Sir Topher was a man of logic and even he looked spellbound.

‘So the two babes and two brothers, and Lirah of Serker and the Oracle cursed the kingdom much the same way as Seranonna did?’ Isaboe asked.

The Priestking shook his head.

‘No. They didn’t curse the kingdom. They cursed a day and created the weeping.’

‘Destroyed only one day?’ Finnikin said.

‘Then who cursed the next eighteen years?’ Sir Topher asked.

The Priestking looked at them all, his eyes finally settling on Perri.

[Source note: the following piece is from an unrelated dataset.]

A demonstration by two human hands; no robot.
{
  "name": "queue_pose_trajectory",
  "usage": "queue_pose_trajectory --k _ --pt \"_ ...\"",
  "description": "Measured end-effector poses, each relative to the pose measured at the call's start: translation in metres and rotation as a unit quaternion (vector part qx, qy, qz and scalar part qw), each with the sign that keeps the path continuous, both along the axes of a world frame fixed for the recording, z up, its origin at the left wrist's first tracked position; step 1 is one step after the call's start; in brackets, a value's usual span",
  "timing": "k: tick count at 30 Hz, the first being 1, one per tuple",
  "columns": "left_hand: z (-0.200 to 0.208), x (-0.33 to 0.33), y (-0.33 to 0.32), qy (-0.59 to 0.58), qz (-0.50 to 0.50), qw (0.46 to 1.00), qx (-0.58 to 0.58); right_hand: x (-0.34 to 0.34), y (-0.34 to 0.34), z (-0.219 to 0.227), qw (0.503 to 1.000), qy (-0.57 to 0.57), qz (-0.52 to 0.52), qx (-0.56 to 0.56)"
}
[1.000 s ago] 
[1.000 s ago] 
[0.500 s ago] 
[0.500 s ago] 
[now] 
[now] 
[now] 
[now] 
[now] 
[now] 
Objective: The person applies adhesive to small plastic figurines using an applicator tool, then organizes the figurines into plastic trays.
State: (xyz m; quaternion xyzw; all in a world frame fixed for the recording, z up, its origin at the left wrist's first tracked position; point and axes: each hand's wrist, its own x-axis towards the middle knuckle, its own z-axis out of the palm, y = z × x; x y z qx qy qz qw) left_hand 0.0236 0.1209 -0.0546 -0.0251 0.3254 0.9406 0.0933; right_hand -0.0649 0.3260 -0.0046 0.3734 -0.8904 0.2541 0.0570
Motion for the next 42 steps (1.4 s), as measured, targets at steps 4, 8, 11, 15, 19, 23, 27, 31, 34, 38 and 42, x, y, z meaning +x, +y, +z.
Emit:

‘I believe the spirit of those bled babes had nowhere to go. Some were days from birth. They had no name, and no way of being called to rest. So they searched for the source. The vessels.’

‘Froi?’ Perri said.

The Priestking nodded. ‘And the Princess. Two vessels more powerful than we can ever imagine. Come to me. Come to me, they would have called out, hearing the cries of their lost brothers and sisters. All they wanted to do was protect them. And the spirits did come to them, but were splintered.’ He looked at Perri. ‘Part of the spirit of your unborn child went to Froi and the other part went to Quintana of Charyn.’

The Priestking paused a moment, looking at them all. ‘It’s what takes place during chaos, whether in this known world or that yet to be born. Look at what happened to us here all those years ago. Lumatere was divided in two. Those who were trapped and those in exile.

‘And the spirits of those babes have been full of fury and despair all these years. They’ve wanted the part of them that was lost returned. And now, finally, each has become one again, united in the babe that Quintana and Froi created. Let’s pray that it’s born, dear friends. Let’s pray that it stays safe in its mother’s arms.’

‘Mercy!’ said Finnikin.

Mercy indeed, Isaboe thought, placing a shaking hand on her belly. The kingdom of Charyn had not been cursed by evil. It had been cursed by innocence. By the power of the unborn.